7.16: Recombinación conservadora específica del sitio y variación de fase

Debido a que los segmentos de ADN se cortan y reorganizan de una manera específica en una dirección, la recombinación específica del sitio ha surgido como una técnica eficiente de ingeniería genética. Las recombinasas de flippasa y ciclación o Flp y Cre, respectivamente, son dos miembros de la familia de recombinasas de tirosina derivadas de bacteriófagos, que se utilizan para mediar inserciones de ADN específicas de sitio, deleciones y expresión dirigida de proteínas en líneas celulares de mamíferos.

Los sitios de reconocimiento para la recombinasa Cre llamados sitios LoxP tienen alrededor de 34 pares de bases de longitud. Los sitios LoxP contienen secuencias palindrómicas de 13 pb, lo que significa que la secuencia de nucleótidos se lee igual en ambas direcciones de 5′ a 3′ y de 3′ a 5′. La recombinación site-specific mediada por recombinasas Cre es uno de los métodos más populares utilizados en la creación de ratones transgénicos con mutaciones adquiridas. El uso de variantes termoestables de Cre recombinasa con promotores específicos de tejidos permite un control espacial sobre la expresión y acción de Cre recombinasa. Por ejemplo, la colocación de un promotor de cadherina específico para el riñón aguas arriba del gen Cre permite que la enzima se exprese solo en los tejidos renales. Para el control temporal de la actividad de la recombinasa Cre, el gen de la enzima se fusiona con un dominio de unión al ligando, de modo que la enzima se expresa solo en presencia del ligando específico.

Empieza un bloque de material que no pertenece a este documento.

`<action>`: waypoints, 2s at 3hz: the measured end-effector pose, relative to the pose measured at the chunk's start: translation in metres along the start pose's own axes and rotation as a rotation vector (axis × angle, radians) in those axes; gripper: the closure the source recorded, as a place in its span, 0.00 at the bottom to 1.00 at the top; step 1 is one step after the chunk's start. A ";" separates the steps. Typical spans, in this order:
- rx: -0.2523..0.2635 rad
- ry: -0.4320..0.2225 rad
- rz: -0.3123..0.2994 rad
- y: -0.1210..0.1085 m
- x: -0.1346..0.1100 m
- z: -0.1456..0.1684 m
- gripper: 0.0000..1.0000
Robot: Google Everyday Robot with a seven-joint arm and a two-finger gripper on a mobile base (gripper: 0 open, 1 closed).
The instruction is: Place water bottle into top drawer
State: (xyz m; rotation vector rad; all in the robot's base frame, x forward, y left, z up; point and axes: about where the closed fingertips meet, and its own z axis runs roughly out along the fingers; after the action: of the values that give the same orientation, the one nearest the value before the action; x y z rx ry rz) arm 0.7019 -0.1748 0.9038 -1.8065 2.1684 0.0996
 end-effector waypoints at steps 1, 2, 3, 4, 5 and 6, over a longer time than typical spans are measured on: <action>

Una limitación importante en el uso de la recombinación específica del sitio como herramienta de edición del genoma es que el sitio o los sitios objetivo de la recombinación deben insertarse primero o deben estar presentes por casualidad. Si se puede preseleccionar un sitio genómico congruente con el sitio de reconocimiento de la enzima, las recombinasas se pueden usar con una especificidad objetivo “hecha a medida”. Estudios recientes han utilizado la mutagénesis y la mezcla de genes para diseñar variantes de Flp que pueden reconocer funcionalmente sitios con mutaciones combinatorias. Los resultados son prometedores para futuras iteraciones de la mezcla de genes que pueden producir variantes más específicas de Flp y pueden usarse comercialmente como una herramienta molecular para la ingeniería de genomas grandes.